Lies, Damn Lies and Database Benchmarks

57 points by eigenBasis 5 days ago|28 comments

•

bitlad 3 days ago

Reminds me of the recent Terminal Bench controversy [1][2][3]

If theres a benchmark, people will cheat, lie and optimize for that benchmark. Honest depends on the compliance enforced on teams. But if, compliance itself is weak, it is going to be taken advantage of. Like growing up india, you would optimize for the exam and not what you learn from it.

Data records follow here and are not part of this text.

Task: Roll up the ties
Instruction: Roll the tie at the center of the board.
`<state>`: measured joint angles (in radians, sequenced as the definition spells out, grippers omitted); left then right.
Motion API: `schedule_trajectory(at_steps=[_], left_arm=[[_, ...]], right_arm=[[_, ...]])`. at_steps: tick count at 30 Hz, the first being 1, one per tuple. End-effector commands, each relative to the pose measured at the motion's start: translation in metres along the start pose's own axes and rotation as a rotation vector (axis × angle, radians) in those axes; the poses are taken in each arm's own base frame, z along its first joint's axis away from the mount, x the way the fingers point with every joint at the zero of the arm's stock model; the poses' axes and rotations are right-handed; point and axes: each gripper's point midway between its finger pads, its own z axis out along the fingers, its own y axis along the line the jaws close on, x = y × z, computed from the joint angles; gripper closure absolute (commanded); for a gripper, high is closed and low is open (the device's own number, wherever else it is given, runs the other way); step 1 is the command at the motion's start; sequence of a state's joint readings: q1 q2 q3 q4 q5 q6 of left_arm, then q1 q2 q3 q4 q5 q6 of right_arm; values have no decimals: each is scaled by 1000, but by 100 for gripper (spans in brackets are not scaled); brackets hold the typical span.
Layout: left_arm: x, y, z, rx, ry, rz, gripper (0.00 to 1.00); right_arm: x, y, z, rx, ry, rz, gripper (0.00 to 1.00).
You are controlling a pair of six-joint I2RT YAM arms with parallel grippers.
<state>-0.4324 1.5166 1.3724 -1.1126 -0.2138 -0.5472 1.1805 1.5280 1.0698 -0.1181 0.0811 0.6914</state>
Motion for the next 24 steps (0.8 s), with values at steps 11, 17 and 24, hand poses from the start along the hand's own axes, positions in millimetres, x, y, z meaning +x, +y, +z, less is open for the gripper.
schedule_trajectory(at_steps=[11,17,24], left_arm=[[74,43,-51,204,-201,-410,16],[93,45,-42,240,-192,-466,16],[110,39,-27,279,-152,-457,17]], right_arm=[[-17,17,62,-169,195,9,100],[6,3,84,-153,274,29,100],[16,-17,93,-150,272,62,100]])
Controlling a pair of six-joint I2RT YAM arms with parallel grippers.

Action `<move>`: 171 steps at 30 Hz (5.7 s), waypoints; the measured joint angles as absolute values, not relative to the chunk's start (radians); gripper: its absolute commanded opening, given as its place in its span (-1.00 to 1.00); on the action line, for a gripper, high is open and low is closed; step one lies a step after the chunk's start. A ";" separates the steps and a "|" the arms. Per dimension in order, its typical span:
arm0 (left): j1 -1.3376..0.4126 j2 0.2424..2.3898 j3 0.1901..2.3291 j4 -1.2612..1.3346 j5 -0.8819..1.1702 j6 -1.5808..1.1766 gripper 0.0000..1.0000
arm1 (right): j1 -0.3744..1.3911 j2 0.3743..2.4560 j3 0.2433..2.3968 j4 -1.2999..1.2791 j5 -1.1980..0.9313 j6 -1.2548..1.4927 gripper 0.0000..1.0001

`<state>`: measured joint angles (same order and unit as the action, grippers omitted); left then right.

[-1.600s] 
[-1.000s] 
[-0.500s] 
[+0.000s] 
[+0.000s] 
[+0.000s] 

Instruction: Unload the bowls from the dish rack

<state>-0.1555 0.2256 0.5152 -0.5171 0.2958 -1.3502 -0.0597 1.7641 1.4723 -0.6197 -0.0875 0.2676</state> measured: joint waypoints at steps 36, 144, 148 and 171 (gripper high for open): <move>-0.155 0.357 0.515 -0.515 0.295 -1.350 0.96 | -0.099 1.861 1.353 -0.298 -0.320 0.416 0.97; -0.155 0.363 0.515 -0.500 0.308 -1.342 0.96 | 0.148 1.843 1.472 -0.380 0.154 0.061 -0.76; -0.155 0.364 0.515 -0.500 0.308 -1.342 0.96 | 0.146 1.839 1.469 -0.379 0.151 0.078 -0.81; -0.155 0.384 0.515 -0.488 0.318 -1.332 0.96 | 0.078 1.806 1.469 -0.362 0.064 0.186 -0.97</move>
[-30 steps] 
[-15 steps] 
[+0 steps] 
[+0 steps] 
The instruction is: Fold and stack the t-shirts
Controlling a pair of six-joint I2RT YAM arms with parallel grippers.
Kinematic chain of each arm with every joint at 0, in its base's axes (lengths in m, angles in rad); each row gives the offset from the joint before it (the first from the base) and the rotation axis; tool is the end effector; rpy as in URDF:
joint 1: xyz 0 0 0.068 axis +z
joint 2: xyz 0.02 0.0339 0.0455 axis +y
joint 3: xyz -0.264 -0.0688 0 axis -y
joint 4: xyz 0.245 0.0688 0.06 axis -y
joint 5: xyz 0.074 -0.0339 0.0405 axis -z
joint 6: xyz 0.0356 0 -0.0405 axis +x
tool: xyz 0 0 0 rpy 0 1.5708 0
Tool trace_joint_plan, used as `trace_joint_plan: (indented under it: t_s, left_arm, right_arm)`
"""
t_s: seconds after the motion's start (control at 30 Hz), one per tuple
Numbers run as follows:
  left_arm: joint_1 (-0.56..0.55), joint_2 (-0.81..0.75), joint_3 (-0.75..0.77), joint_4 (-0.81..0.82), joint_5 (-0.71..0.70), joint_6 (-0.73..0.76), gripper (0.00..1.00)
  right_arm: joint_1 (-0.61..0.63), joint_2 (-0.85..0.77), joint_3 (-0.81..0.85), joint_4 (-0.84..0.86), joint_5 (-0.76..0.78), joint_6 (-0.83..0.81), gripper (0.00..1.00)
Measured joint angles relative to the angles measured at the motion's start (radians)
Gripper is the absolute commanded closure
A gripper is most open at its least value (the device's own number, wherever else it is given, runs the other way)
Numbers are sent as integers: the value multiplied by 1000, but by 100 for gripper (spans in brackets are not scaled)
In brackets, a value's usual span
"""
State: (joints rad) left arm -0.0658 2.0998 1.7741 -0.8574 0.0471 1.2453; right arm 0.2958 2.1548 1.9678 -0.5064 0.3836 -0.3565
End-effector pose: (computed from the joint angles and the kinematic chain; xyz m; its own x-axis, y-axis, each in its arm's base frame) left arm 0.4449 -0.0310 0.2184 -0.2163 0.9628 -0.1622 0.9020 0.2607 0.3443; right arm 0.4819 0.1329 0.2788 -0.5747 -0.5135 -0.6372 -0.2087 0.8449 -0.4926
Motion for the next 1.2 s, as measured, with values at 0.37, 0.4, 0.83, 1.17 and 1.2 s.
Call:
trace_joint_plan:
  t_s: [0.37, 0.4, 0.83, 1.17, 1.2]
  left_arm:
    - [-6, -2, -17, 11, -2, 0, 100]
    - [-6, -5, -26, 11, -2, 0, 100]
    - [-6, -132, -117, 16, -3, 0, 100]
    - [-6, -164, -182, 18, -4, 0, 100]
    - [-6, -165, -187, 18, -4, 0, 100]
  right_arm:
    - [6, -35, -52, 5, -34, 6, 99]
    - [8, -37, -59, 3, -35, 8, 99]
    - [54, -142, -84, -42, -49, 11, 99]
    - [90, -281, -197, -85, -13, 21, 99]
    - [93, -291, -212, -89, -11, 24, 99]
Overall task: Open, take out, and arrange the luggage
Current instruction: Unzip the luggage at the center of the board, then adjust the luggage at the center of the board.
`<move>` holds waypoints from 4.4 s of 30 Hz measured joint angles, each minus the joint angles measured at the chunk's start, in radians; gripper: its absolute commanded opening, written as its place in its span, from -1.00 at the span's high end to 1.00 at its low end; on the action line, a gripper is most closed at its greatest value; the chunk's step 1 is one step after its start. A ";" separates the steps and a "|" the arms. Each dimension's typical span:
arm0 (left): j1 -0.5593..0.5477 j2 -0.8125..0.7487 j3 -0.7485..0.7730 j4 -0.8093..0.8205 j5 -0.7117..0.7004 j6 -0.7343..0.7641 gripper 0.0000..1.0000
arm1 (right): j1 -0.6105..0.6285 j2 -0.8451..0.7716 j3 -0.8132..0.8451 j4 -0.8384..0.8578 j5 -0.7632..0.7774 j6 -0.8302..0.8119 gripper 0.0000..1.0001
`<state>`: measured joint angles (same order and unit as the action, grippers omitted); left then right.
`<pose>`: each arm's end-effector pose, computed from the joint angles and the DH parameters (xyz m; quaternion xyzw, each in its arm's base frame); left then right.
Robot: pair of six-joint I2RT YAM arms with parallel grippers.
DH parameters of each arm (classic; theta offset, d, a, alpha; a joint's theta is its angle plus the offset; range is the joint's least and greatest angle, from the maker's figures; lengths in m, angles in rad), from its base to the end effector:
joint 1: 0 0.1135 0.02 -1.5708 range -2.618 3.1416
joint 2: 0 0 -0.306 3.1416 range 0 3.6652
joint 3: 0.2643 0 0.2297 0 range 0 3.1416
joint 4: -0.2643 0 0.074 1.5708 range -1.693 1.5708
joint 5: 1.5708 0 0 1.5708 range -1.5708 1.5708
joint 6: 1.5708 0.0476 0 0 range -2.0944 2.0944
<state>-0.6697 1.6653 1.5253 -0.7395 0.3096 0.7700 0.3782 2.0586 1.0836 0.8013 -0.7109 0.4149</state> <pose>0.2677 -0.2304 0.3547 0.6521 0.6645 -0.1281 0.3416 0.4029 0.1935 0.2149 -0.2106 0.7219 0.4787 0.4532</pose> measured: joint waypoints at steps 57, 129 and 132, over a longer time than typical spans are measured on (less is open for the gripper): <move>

[1] https://news.ycombinator.com/item?id=47920787

[2] https://www.tbench.ai/news/leaderboard-integrity-update

[3] https://debugml.github.io/cheating-agents/

•

SOLAR_FIELDS 2 days ago

There's just too many nuances to take any measurement less than an order of magnitude of difference seriously without further investigation. Even a 2x can be a simple configuration change for these things. Usually the differences of >1 order of magnitude are enough that you cannot hand wave away the difference without a grossly obvious oversight in configuration

•

puzpuzpuz-hn 3 days ago

Exactly! The task gets even trickier when you're benchmarking lots of systems of different kinds: cloud databases, self-hosted ones, embedded engines, CLI tools.

•

jaapz 3 days ago

Anyone here using QuestDB in production? What is your use case? What is your experience?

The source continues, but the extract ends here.